Created by Shopify, YJIT was added to Ruby as an experimental option in 3.1 but is now stable in 3.2. It was originally written in C, but that had some serious drawbacks and so it was ported to Rust and became the first Rust in Ruby core.
This was discussed in some detail recently on Remote Ruby and I would recommend checking out that episode.
One implication of the transition to Rust is that you do need to have the Rust compiler installed before you compile Ruby. If you don’t have the Rust compiler, Ruby will still build but YJIT will not be installed.
This is pretty easy, though. On Unix-like systems like macOS or Linux, there is a single command on the Rust Lang website which is all you need.
I also recently deployed to an Ubuntu server and I was able to add only the compiler to my Aptitude install and it really only took a minute to do.
If you want to check if YJIT is available, you can pass Ruby the enabled YJIT flag. In this example, Rust was not installed before Ruby and so you’ll see that YJIT isn’t referenced in the response.
$ ruby --enable-yjit -v
ruby 3.2.2 (2023-03-30 revision e51014f9c0) [×86_64-linux]
Whereas, in this case, because the Rust compiler was installed, YJIT was compiled with Ruby.
$ ruby --enable-yjit -v
ruby 3.2.2 (2023-03-30 revision e51014f9c0) +YJIT [×86_64-linux]
I was blown away when I enabled YJIT and saw a 1/3 decrease in server response time, which is an extraordinary improvement for something as simple as passing a flag.
Unfortunately, you can’t assume you’ll see the same thing and you absolutely should lean on your application performance monitoring.
If you’re not already on Ruby 3.2, make sure to perform that upgrade first because 3.2 has some lovely performance improvements and you’ll want to measure the JIT in isolation.
That’s it#
For most of us, that’s it. Sit back and let the magic happen.
For organisations with code that is run at large scale, however, there could be value in optimising some methods.
It’s generally a bad idea to adapt your code to the JIT—particularly one so new and likely to change—but the YJIT documentation does offer some guidelines.
For example, variables that change type make life difficult for JITs so you might avoid initialising a variable with, say, nil
and then later assigning a string to it.
V8, the Google JavaScript engine, uses a JIT to speed up JavaScript execution. The V8 team have a fantastic blog and I really enjoyed this post which got into the details of an issue in V8 that was uncovered by the React team.

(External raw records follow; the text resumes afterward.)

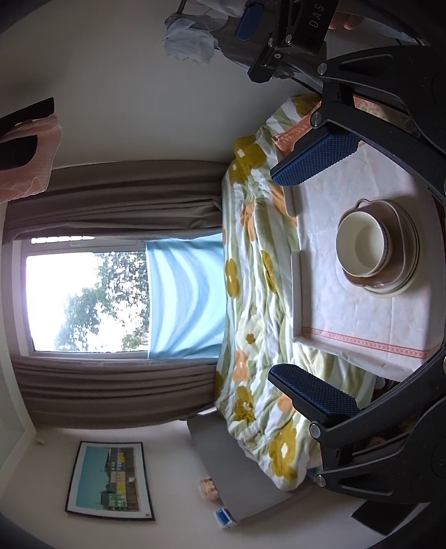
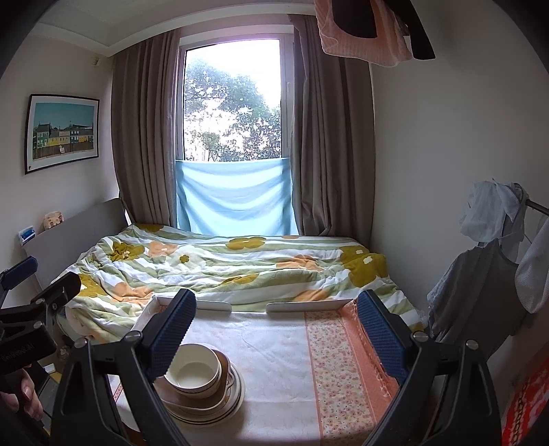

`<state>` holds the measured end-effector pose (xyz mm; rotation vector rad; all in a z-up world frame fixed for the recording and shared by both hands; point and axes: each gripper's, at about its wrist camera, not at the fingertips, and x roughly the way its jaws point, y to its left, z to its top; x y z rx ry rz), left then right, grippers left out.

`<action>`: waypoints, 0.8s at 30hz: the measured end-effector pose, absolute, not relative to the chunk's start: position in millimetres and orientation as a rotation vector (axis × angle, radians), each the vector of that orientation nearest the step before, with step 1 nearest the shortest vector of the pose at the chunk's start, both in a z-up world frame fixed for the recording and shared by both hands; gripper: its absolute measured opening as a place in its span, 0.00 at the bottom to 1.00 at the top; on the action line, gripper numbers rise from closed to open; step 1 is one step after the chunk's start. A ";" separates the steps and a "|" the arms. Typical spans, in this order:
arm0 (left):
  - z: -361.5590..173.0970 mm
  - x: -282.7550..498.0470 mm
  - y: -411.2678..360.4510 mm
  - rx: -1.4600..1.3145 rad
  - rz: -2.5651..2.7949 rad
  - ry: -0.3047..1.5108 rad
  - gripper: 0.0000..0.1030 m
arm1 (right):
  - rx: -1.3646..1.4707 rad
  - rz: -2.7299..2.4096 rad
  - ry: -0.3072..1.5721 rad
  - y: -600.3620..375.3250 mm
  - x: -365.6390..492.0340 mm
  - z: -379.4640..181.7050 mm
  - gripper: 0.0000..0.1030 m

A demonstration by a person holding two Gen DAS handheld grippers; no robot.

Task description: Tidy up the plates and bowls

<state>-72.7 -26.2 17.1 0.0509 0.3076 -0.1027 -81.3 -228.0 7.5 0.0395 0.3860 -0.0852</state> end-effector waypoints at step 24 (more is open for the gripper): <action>15.0 -75.0 -28.6 0.052 -0.100 0.305 1.00 | 0.052 -0.070 0.377 -230.7 -73.8 8.9 0.91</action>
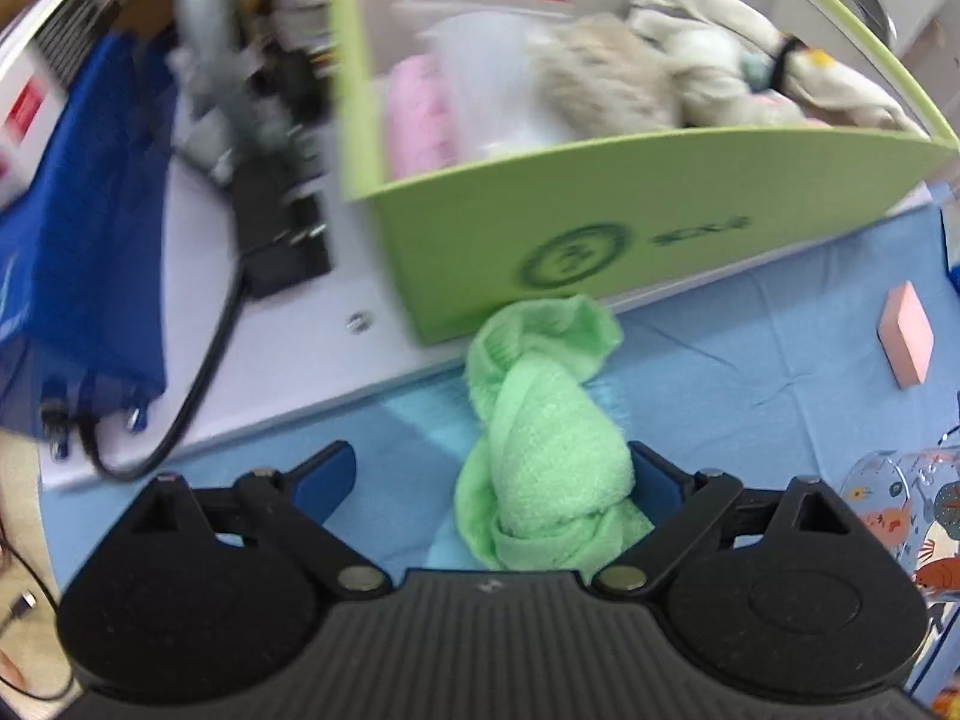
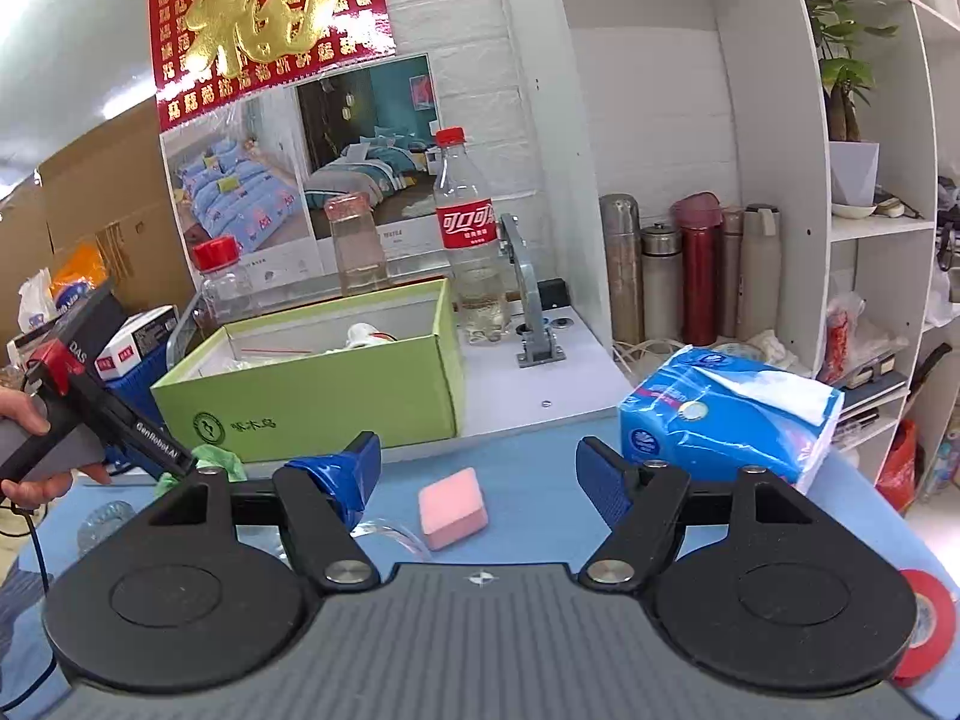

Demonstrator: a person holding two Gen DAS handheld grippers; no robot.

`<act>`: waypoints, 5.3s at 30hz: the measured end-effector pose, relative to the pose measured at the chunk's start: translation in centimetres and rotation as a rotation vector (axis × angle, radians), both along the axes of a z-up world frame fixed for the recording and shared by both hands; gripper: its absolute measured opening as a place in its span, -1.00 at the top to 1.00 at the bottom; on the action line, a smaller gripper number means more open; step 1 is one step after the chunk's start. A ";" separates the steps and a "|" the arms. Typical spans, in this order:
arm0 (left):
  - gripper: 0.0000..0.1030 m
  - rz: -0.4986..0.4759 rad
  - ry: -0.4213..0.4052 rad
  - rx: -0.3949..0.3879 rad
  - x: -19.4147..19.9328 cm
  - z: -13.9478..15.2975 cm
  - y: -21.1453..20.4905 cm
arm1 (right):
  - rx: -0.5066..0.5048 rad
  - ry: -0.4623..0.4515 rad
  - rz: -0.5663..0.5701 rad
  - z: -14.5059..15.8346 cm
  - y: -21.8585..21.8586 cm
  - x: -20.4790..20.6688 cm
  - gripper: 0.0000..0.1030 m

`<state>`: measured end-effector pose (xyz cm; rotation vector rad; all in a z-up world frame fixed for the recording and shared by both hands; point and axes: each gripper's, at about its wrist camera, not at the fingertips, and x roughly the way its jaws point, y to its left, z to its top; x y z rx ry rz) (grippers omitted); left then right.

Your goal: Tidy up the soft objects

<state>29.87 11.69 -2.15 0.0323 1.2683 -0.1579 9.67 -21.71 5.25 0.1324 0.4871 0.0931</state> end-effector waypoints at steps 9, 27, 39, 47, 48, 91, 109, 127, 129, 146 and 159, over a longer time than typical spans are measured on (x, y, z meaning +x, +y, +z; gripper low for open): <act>-0.81 0.139 -0.080 -0.083 -4.0 -0.2 6.8 | -0.027 0.133 0.107 -1.6 0.8 5.7 -0.13; -0.82 0.061 -0.153 0.011 -4.6 -0.6 4.9 | -0.172 0.714 0.156 -6.9 6.7 17.0 -0.19; 0.27 0.082 -0.206 -0.149 -6.8 1.6 6.8 | -0.177 0.620 0.226 -5.8 5.9 14.4 0.63; 0.27 0.102 -0.342 -0.279 -8.4 9.2 9.3 | 0.011 0.471 0.267 0.3 1.6 13.0 0.62; 0.27 0.097 -0.369 -0.293 -7.9 10.6 9.2 | 0.020 0.437 0.278 1.2 1.4 13.4 0.62; -0.99 0.044 -0.631 -0.223 -9.2 18.0 -1.8 | 0.041 0.263 0.338 7.0 9.6 17.6 -0.08; -0.99 0.274 -0.842 -0.106 -23.2 14.3 -6.3 | -0.024 -0.208 0.119 7.9 11.3 -3.7 -0.13; -0.99 0.316 -0.699 -0.043 -26.2 4.1 -6.7 | -0.016 -0.101 0.016 -0.6 8.1 -8.5 -0.14; -0.99 0.323 -0.709 -0.049 -26.5 4.1 -6.5 | -0.010 -0.111 0.016 -0.4 8.1 -8.7 -0.14; -0.99 0.293 -0.710 -0.007 -27.6 4.0 -7.7 | -0.079 -0.031 0.085 -1.7 9.6 -8.9 -0.15; -0.99 0.234 -0.749 0.000 -28.1 4.1 -8.7 | -0.073 -0.017 0.075 -2.0 9.1 -8.9 -0.15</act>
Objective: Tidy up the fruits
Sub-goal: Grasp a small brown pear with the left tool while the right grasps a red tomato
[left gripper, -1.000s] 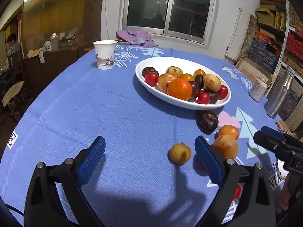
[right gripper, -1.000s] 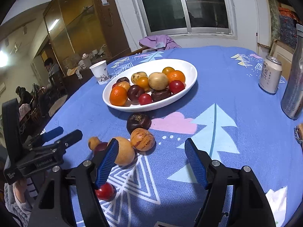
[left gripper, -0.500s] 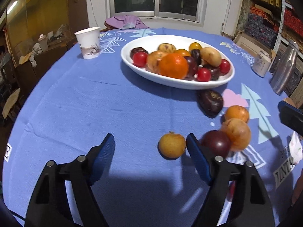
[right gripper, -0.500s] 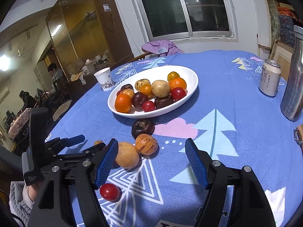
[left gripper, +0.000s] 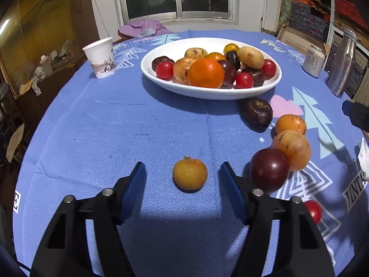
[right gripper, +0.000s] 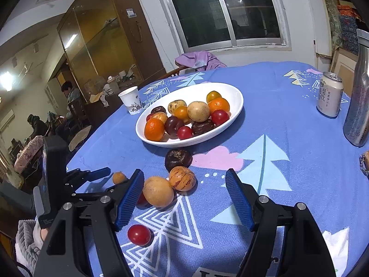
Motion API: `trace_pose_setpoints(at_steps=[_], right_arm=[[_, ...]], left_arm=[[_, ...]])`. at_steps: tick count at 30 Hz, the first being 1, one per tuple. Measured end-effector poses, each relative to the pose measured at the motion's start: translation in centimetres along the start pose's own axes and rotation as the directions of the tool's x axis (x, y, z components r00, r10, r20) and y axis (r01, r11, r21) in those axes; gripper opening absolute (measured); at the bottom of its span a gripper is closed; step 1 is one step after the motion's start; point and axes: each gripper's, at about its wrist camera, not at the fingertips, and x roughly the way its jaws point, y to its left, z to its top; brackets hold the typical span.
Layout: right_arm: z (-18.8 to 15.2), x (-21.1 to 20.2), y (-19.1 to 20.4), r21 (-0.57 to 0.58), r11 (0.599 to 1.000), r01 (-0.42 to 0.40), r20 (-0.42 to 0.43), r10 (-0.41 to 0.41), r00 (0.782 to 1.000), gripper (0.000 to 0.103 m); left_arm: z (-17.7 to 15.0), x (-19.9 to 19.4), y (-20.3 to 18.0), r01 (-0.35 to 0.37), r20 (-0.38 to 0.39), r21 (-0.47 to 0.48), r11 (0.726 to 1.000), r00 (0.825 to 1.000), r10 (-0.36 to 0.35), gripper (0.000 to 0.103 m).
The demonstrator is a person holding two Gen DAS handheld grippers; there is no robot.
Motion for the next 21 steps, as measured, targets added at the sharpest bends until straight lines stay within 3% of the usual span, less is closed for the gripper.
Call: trace_pose_setpoints(at_steps=[1, 6, 12, 16, 21], right_arm=[[0.0, 0.1, 0.1, -0.003, 1.0, 0.0, -0.002, -0.001, 1.0, 0.074], [-0.3, 0.4, 0.5, -0.019, 1.0, 0.004, -0.015, -0.004, 1.0, 0.074], [-0.9, 0.7, 1.6, -0.06, 0.998, -0.034, -0.051, 0.031, 0.998, 0.074], [-2.8, 0.8, 4.3, -0.177, 0.981, -0.074, -0.105, 0.056, 0.993, 0.074], [-4.4, 1.6, 6.7, -0.283, 0.955, -0.089, -0.161, 0.044, 0.986, 0.074]], left_arm=[[0.0, 0.2, 0.1, 0.008, -0.006, -0.006, 1.0, 1.0, -0.008, 0.054], [0.5, 0.5, 0.0, 0.024, 0.0, -0.017, 1.0, 1.0, -0.024, 0.05], [0.6, 0.6, 0.0, 0.055, 0.002, -0.026, 0.998, 0.998, -0.055, 0.029], [0.2, -1.5, 1.2, 0.025, 0.097, -0.085, 0.996, 0.995, -0.017, 0.028], [0.0, -3.8, 0.7, -0.025, 0.186, -0.066, 0.997, 0.982, 0.037, 0.028]])
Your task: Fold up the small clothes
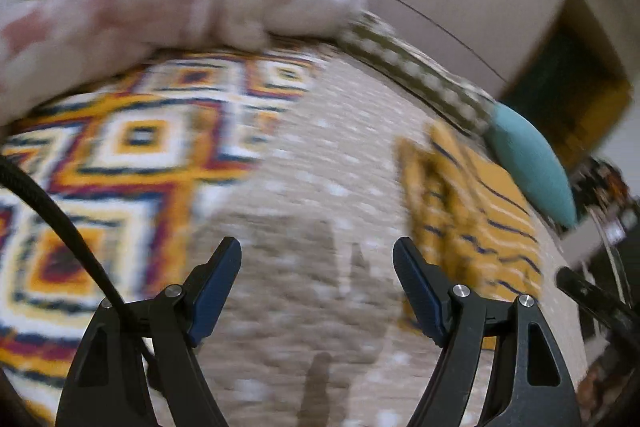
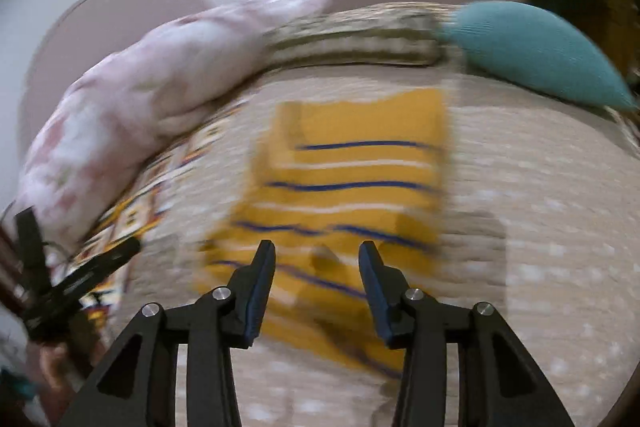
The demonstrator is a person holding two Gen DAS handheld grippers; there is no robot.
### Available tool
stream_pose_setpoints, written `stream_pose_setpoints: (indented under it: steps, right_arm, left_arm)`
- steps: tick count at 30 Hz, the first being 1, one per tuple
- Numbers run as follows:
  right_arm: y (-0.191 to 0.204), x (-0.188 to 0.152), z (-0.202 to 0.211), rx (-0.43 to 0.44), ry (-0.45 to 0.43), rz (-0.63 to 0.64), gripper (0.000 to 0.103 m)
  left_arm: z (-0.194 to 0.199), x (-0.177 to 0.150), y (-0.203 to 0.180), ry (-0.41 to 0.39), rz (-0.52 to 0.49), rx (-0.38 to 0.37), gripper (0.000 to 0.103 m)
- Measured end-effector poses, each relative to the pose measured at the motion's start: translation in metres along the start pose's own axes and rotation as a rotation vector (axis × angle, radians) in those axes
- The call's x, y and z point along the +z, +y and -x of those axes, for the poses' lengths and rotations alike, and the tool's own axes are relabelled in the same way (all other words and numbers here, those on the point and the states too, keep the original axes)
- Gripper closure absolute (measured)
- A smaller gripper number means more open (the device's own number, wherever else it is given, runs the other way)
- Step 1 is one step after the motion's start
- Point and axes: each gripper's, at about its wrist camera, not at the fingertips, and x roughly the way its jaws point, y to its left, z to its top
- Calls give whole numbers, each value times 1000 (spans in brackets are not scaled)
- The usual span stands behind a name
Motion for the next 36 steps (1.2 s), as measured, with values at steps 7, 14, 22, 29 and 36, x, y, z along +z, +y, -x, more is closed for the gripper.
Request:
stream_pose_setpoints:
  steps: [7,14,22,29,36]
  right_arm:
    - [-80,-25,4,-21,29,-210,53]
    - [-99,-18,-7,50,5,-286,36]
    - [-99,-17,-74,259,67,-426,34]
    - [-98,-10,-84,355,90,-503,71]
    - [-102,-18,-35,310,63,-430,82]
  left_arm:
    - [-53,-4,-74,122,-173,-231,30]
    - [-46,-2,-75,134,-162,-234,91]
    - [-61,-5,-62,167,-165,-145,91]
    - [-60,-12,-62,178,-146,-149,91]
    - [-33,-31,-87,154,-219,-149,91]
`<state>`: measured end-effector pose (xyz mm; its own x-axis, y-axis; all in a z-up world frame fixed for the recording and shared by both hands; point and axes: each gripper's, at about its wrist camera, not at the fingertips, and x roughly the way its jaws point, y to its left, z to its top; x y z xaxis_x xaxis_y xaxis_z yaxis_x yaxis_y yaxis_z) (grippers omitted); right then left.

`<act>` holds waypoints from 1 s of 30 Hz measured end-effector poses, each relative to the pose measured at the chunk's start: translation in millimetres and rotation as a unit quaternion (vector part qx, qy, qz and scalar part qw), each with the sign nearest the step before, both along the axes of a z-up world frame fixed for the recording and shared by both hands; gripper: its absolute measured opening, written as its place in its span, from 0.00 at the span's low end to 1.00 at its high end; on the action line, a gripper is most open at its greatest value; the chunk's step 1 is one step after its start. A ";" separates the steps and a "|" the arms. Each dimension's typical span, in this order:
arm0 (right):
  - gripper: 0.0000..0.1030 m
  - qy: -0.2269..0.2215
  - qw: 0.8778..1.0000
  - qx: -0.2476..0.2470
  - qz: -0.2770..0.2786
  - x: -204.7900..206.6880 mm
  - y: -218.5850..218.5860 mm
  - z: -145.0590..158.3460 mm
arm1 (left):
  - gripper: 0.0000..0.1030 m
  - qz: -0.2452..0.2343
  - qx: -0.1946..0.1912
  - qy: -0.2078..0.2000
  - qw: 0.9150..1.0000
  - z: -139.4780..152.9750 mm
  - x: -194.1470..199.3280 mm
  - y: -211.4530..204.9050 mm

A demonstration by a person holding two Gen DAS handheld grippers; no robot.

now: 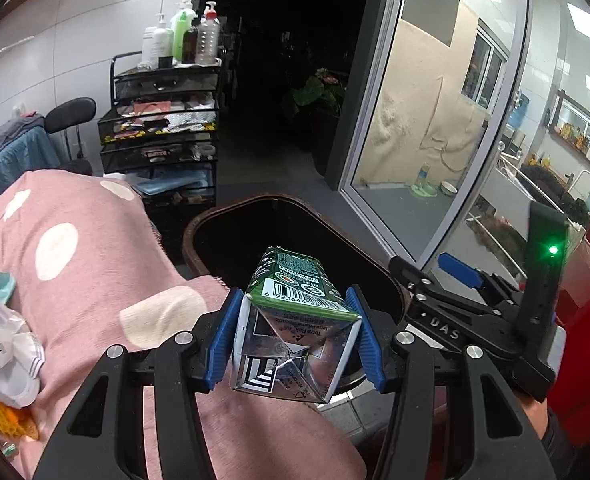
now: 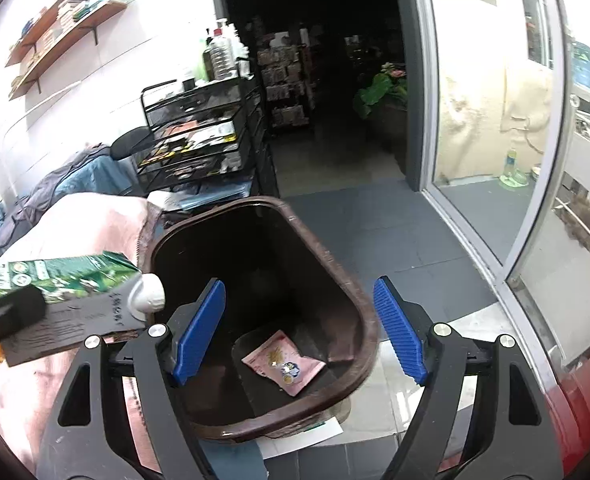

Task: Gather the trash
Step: 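Carry the pink wrapper to the brown bin and open the right tool, then lower the green carton into the bin and open the left tool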

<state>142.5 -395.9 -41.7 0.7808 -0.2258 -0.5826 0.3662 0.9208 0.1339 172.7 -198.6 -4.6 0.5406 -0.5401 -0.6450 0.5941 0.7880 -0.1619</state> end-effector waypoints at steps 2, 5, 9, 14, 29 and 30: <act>0.74 0.000 1.000 0.002 -0.009 -3.3 -5.2 1.7 | 0.51 -0.005 0.009 0.013 1.000 -4.5 5.4 -7.4; 0.74 -0.003 1.000 0.004 -0.021 -5.9 -12.4 3.3 | 0.51 -0.010 0.019 0.031 0.999 -11.7 11.3 -17.7; 0.74 -0.003 1.000 0.003 -0.029 -11.3 -17.1 4.3 | 0.51 -0.018 0.043 0.039 0.998 -19.1 16.4 -31.2; 0.77 -0.002 0.999 0.005 -0.033 -13.0 -19.6 4.8 | 0.51 -0.030 0.065 0.058 0.996 -28.3 21.5 -44.3; 0.85 -0.012 0.999 0.006 -0.030 -14.9 -17.0 9.0 | 0.91 -0.020 0.042 0.011 0.999 -8.2 5.7 -28.1; 0.86 -0.014 0.999 0.006 -0.028 -15.1 -15.2 9.4 | 0.92 -0.018 0.040 0.004 0.999 -5.0 2.4 -26.3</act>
<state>127.4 -411.1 -32.2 0.7830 -0.2636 -0.5634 0.4137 0.8971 0.1551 175.2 -224.9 -9.6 0.5165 -0.5056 -0.6911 0.6218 0.7763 -0.1032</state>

In order to explain the problem, they need to get into some fine details about how V8, and JITs in general, work and the complexity in optimising in dynamic languages.
If you’re interested in understanding how to write code that’s optimised for JITs, that’s a great place to start.
You shouldn’t optimise for any specific JIT but, if you have the scale to justify it, there are some standard conventions you can follow.
I’m not working at that scale so I’m taking the easy win.